Un día, en la plaza pública, repleta de pobladores que atestiguaban la toma de protesta del nuevo presidente municipal, se escuchó un grito en medio del gentío: ¡Que hable Grigori! El aludido, con un dejo de sorpresa porque no tenía preparado un discurso para la ocasión, no pudo rehuir al clamor popular; además, el presidente electo era su compadre. Subió lentamente al estrado, para ganar tiempo y articular sus palabras. Una vez allí, de frente al nuevo funcionario y ante la mirada expectante de la audiencia, comenzó su arenga: “Estimado compadre, un regocijo me embarga este día al saberte triunfador. No puede haber mejor destino para nuestro pueblo que estar en tus manos, tras años de olvido y desidia.
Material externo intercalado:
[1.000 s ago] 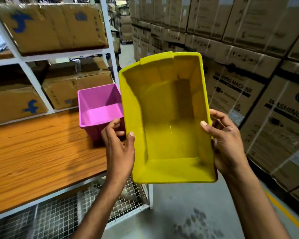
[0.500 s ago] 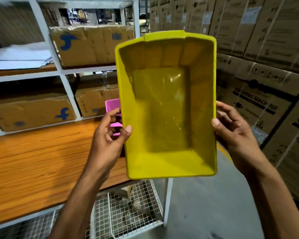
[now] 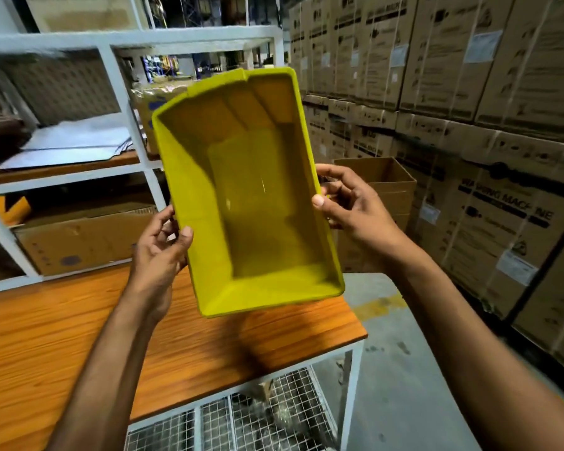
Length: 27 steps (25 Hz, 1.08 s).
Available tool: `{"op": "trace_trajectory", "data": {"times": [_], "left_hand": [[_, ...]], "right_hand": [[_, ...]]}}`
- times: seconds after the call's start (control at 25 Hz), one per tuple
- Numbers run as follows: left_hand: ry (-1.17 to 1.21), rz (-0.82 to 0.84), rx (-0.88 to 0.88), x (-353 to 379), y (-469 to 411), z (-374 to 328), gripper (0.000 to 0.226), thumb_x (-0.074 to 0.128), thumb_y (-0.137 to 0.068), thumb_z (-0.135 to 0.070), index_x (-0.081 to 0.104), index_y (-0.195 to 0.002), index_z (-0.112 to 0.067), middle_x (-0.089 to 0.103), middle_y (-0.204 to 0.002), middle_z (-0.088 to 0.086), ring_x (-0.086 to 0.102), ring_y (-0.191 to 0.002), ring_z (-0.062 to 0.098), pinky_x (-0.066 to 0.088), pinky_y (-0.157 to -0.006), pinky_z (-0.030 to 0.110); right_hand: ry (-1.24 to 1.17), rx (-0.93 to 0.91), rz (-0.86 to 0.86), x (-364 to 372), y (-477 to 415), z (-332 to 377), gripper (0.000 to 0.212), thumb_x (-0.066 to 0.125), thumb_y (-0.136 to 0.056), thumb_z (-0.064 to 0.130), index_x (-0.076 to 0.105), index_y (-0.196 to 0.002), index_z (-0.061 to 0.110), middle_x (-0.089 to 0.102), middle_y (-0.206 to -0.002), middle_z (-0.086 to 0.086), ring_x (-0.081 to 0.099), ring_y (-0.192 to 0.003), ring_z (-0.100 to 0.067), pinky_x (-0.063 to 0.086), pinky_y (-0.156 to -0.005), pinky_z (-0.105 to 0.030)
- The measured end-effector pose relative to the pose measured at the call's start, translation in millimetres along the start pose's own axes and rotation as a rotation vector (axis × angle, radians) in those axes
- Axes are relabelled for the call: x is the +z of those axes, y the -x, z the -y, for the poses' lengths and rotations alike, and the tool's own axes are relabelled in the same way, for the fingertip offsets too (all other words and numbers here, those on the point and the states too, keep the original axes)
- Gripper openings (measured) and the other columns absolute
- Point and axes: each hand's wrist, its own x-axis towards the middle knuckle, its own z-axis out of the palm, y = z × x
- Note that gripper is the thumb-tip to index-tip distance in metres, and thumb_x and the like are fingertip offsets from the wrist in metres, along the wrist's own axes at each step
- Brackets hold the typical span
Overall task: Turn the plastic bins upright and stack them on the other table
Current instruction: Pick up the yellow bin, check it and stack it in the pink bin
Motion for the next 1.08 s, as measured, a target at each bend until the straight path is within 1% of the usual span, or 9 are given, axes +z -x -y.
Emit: {"op": "trace_trajectory", "data": {"times": [0.24,0.36,0.48,0.6,0.72,0.8,0.88,1.0,1.08], "left_hand": [[0.06,-0.006,-0.253,0,-82,-12,0.036,0.065,-0.096,-0.012,0.068,-0.131,-0.019,0.075,-0.11,-0.004,0.066,-0.098,0.011,0.053,-0.084,0.032],[0.057,-0.051,-0.314,17,-120,-15,0.014,0.065,-0.096,-0.015,0.072,-0.108,-0.017,0.077,-0.092,-0.005,0.068,-0.081,0.007,0.055,-0.081,0.026],[0.09,-0.064,-0.38,32,-146,-8,0.012,0.068,-0.095,-0.017,0.072,-0.105,-0.013,0.074,-0.099,0.002,0.066,-0.087,0.012,0.048,-0.105,0.035],[0.13,-0.069,-0.436,37,-165,14,0.006,0.068,-0.094,-0.013,0.071,-0.097,-0.009,0.074,-0.093,0.005,0.064,-0.087,0.016,0.042,-0.109,0.036],[0.12,-0.11,-0.523,46,-169,38,0.005,0.066,-0.096,-0.012,0.066,-0.091,-0.013,0.066,-0.09,0.002,0.06,-0.077,0.012,0.056,-0.076,0.02],[0.096,-0.135,-0.572,51,-168,49,0.013,0.061,-0.1,-0.013,0.062,-0.088,-0.016,0.06,-0.084,-0.002,0.055,-0.071,0.008,0.044,-0.037,0.012],[0.09,-0.172,-0.598,54,-165,57,0.016,0.056,-0.103,-0.011,0.061,-0.088,-0.016,0.062,-0.078,-0.004,0.057,-0.066,0.005,0.035,-0.029,0.01],[0.133,-0.195,-0.587,53,-171,67,0.015,0.055,-0.103,-0.009,0.063,-0.093,-0.015,0.066,-0.081,-0.003,0.057,-0.072,0.006,0.045,-0.037,0.012],[0.136,-0.197,-0.54,51,-177,74,0.014,0.057,-0.101,-0.006,0.069,-0.108,-0.01,0.075,-0.081,-0.002,0.062,-0.083,0.01,0.057,-0.067,0.017]], "right_hand": [[-0.264,0.352,-0.019,-12,-101,-32,0.038,0.064,-0.098,0.005,0.064,-0.136,0.007,0.074,-0.096,-0.001,0.067,-0.073,-0.007,0.058,-0.062,-0.02],[-0.382,0.518,0.025,-18,-143,-46,0.018,0.052,-0.104,0.005,0.064,-0.117,0.001,0.072,-0.062,0.001,0.063,-0.048,-0.004,0.052,-0.047,-0.015],[-0.447,0.647,0.031,-26,-170,-62,0.016,0.046,-0.107,0.004,0.06,-0.101,0.01,0.061,-0.045,0.002,0.054,-0.03,-0.003,0.041,-0.031,-0.015],[-0.421,0.715,-0.016,-36,-192,-93,0.016,0.05,-0.106,0.005,0.062,-0.095,0.008,0.066,-0.052,-0.003,0.059,-0.033,-0.007,0.044,-0.031,-0.018],[-0.389,0.753,0.002,-38,-208,-131,0.012,0.054,-0.103,0.007,0.064,-0.097,0.011,0.072,-0.065,-0.004,0.062,-0.048,-0.009,0.049,-0.037,-0.017],[-0.374,0.768,0.021,-36,-213,-153,0.014,0.056,-0.102,0.008,0.066,-0.094,0.012,0.072,-0.063,-0.003,0.058,-0.057,-0.01,0.054,-0.048,-0.019],[-0.357,0.781,0.03,-34,-218,-173,0.013,0.057,-0.102,0.01,0.068,-0.095,0.012,0.074,-0.069,-0.004,0.054,-0.067,-0.011,0.053,-0.065,-0.023],[-0.371,0.789,0.048,-32,-224,-183,0.013,0.056,-0.102,0.01,0.068,-0.098,0.011,0.073,-0.075,-0.005,0.058,-0.06,-0.01,0.054,-0.057,-0.018],[-0.361,0.781,0.039,-32,-228,-183,0.015,0.053,-0.103,0.009,0.068,-0.1,0.013,0.075,-0.069,-0.002,0.065,-0.053,-0.008,0.056,-0.047,-0.02]]}}
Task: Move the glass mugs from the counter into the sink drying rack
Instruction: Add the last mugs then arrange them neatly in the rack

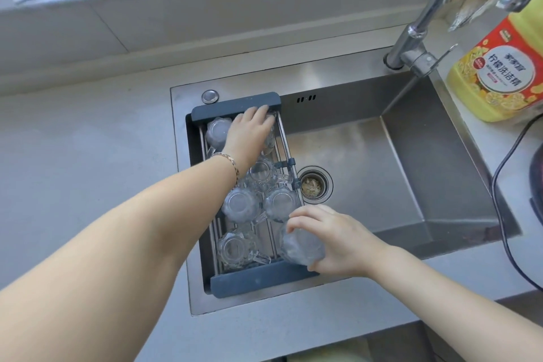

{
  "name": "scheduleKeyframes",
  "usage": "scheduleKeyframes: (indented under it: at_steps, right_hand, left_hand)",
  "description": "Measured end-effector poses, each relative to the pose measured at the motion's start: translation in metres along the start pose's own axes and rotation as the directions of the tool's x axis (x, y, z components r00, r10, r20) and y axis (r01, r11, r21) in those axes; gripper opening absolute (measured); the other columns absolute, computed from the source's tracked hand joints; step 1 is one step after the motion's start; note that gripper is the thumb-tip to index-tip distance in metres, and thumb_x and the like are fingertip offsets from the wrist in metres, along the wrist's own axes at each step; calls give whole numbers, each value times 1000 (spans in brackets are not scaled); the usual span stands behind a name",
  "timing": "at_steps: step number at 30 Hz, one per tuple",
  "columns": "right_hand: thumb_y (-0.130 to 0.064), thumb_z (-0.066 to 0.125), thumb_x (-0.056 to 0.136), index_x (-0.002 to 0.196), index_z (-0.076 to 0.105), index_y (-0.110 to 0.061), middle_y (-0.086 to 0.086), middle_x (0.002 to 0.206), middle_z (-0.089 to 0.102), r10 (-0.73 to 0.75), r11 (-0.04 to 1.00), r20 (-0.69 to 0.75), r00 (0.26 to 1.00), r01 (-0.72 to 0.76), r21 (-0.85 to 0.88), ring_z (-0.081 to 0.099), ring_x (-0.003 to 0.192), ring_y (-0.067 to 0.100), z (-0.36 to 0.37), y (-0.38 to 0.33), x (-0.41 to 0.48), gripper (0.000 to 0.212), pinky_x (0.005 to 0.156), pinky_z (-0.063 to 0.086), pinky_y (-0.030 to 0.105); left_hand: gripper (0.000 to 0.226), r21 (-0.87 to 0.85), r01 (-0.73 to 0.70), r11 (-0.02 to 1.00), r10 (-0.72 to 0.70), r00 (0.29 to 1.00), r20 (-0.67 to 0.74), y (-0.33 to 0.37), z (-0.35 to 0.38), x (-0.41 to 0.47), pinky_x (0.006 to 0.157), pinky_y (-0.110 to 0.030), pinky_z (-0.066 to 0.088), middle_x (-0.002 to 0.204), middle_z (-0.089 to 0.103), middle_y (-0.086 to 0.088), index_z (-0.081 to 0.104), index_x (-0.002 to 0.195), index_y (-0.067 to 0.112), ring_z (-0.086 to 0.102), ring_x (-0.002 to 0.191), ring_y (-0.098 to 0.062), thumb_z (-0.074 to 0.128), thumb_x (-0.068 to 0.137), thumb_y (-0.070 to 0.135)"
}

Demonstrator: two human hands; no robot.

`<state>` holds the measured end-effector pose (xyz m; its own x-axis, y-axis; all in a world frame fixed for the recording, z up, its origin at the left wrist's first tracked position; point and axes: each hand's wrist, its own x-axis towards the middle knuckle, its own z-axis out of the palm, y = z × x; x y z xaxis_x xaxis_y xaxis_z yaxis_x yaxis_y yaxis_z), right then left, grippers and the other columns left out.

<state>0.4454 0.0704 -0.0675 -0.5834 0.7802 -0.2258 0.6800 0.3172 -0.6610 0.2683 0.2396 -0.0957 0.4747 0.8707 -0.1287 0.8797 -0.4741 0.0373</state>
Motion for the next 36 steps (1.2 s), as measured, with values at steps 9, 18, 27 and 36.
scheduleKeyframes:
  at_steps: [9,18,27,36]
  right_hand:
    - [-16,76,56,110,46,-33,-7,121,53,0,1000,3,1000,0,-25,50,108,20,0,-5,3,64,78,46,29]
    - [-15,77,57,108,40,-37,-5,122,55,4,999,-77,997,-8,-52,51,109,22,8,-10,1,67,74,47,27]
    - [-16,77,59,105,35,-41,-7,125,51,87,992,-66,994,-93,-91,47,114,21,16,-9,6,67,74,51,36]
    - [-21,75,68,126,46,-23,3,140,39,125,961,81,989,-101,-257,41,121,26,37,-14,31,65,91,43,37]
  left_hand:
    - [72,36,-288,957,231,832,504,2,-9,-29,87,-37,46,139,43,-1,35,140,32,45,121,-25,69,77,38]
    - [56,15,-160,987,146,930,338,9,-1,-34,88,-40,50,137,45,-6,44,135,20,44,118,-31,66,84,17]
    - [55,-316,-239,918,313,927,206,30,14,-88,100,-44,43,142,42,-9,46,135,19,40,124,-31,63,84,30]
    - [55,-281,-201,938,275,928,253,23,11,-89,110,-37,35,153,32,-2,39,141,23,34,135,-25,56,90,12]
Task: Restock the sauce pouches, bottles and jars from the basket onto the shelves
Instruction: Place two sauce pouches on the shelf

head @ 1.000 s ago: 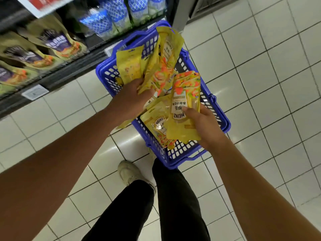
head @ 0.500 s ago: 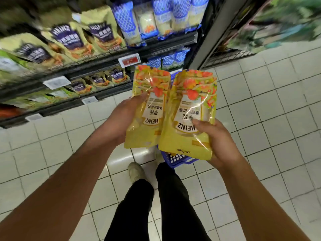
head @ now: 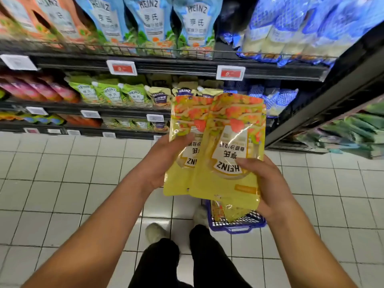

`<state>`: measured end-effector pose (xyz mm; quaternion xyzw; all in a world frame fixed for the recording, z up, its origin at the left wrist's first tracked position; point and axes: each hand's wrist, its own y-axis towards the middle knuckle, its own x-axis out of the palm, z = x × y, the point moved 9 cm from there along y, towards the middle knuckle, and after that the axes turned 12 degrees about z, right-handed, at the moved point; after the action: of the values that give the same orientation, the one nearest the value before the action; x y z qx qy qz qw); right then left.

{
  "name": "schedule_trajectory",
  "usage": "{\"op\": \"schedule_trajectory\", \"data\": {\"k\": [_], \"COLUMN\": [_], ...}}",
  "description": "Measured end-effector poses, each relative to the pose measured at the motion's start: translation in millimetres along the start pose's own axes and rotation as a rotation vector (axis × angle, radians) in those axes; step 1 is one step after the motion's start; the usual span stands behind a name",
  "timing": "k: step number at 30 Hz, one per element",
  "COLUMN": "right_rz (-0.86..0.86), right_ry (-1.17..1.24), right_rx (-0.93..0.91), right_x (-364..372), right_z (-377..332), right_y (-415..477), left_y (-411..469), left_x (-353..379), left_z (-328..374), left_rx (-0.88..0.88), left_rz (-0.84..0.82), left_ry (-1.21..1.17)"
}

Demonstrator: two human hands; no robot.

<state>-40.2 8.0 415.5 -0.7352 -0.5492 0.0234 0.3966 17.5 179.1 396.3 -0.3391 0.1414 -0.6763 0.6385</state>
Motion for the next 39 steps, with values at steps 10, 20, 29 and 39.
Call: {"op": "schedule_trajectory", "data": {"k": [10, 20, 29, 39], "right_rz": [-0.155, -0.413, -0.547, -0.565], "right_ry": [-0.273, -0.368, -0.434, -0.478], "right_rx": [-0.017, -0.012, 0.020, -0.062], "right_x": [147.6, 295.2, 377.8, 453.0], "right_z": [41.9, 105.0, 133.8, 99.4], "right_y": [-42.5, -80.4, -96.9, -58.5], "left_y": [-97.2, -186.6, -223.1, -190.8], "left_x": [-136.0, -265.2, -336.4, -379.0], "left_z": [59.2, 108.1, 137.1, 214.7], "left_rx": [0.206, 0.434, 0.538, 0.596], "left_rz": [0.143, 0.309, 0.432, 0.467], "left_ry": [-0.122, -0.088, -0.097, -0.207]}}
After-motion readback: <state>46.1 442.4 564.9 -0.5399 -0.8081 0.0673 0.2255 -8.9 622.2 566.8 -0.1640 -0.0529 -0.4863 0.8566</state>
El hueco que vas a llenar es muy grande; sin embargo, tienes el temple para afrontar el desafío. Hazlo sin vacilaciones, porque, de lo contrario, aquí estamos tus familiares, amigos, conocidos, todos en general, que nos veremos obligados a llenar ese vacío”.

Al remate del discurso le sobrevino una apoteósica ovación, como ni él mismo recordaba haberla recibido antes. Fue memorable porque, además, no tuvo tiempo de preparar el mensaje. De regreso a casa, lo primero que hizo fue escribirlo. Cada noche lo leía para evocar aquel instante de gloria.


La tarde de un sábado golpearon con insistencia la puerta de su casa. El ruido dio al traste con su siesta y, al abrir, retumbaron en sus oídos las desesperantes palabras de su vecino: “¡Vengo a buscarte!  Vístete y vámonos inmediatamente. Uno de los nuestros se ha muerto y lo estamos despachando para el otro mundo. Hay que decir alguna tontería para la despedida...” (esto sí es de Chéjov). 


Se vistió como de rayo y corrió al panteón, sin poder elucubrar nada. Pero, ¿no era acaso el glorioso momento de unos días atrás lo que más anidaba en su mente? Al llegar, vio a los deudos rodear el féretro y se colocó junto a él. Acongojado —el motivo lo ameritaba—, inició su pieza fúnebre: “Henchidos de pesar, nuestros corazones se unen esta tarde para despedir a uno de nuestros más queridos amigos. Ahí está ya su cuerpo, a punto de quedar en su última morada. El hueco que va a llenar es muy grande. Queremos decirle que lo ocupe plenamente, porque, de lo contrario, aquí estamos sus familiares, amigos y conocidos que nos veremos obligados a llenar ese vacío”. La salida del cementerio fue tensa, con miradas atónitas, aunque no faltó quien se acercó a Grigori para palmearle la espalda en señal de reconocimiento. Después de todo, se lo había ganado por su trayectoria como orador de aquel terruño.


Unas horas más tarde, con las mismas prisas, demandaron su presencia en el recinto social del pueblo para hacer el brindis de boda en honor de la hija del herrero y el hijo del electricista. Grigori era el único capaz de sacar a cualquiera de tal apuro. Llegó de improviso, sin prepararse, pero con la convicción de sortear el desafío para dejar ileso su prestigio. Puesto que su cabeza era depositaria de las diáfanas palabras que con tanto esmero había repasado, se dirigió con tono gozoso al novio: “Hermano querido, compartimos tu dicha y la de tu amada esposa. Ahí estás ya, rebosante de felicidad. El hueco que vas a llenar es muy grande: ocúpalo plenamente, porque, de lo contrario…”. ¡Calla! ¡Qué veo y qué oigo! Se rumora que fue su último discurso.


La lección es elocuente: los éxitos pasados no garantizan los futuros. El contexto cambia y las estrategias y capacidades para superar los retos también tienen que ser distintas. El PRI nunca lo entendió. El vetusto discurso y los argumentos de sus dirigentes han sido los mismos, pese a las pronunciadas transformaciones de la sociedad mexicana. Como Grigori, ensimismado, el otrora partidazo cavó su propia tumba y hoy recibe de su dirigente el tiro de gracia.